[Exercise instructions] Copy each line that includes the string "camera" from the material into your answer.

..........

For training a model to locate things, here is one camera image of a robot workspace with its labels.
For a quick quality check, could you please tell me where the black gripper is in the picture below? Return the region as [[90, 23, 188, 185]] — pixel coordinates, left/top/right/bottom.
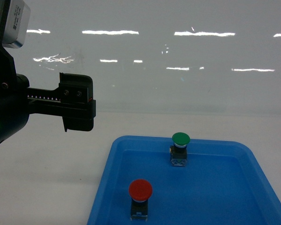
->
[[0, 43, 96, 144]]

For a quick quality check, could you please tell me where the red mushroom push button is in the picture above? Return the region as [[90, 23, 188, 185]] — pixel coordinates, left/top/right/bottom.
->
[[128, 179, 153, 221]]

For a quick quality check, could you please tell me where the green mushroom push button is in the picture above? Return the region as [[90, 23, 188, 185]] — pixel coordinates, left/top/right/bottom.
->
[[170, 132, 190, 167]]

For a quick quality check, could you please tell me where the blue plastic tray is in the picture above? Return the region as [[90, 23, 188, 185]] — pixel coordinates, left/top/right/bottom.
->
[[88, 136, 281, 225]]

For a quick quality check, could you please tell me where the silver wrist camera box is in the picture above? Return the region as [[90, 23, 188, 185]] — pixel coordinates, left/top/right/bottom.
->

..........

[Solution]
For training a model to locate things, here is one camera image of a robot workspace with its labels.
For a quick quality check, could you please tell me where the silver wrist camera box is in the picture above? Return the region as [[90, 23, 188, 185]] — pixel coordinates, left/top/right/bottom.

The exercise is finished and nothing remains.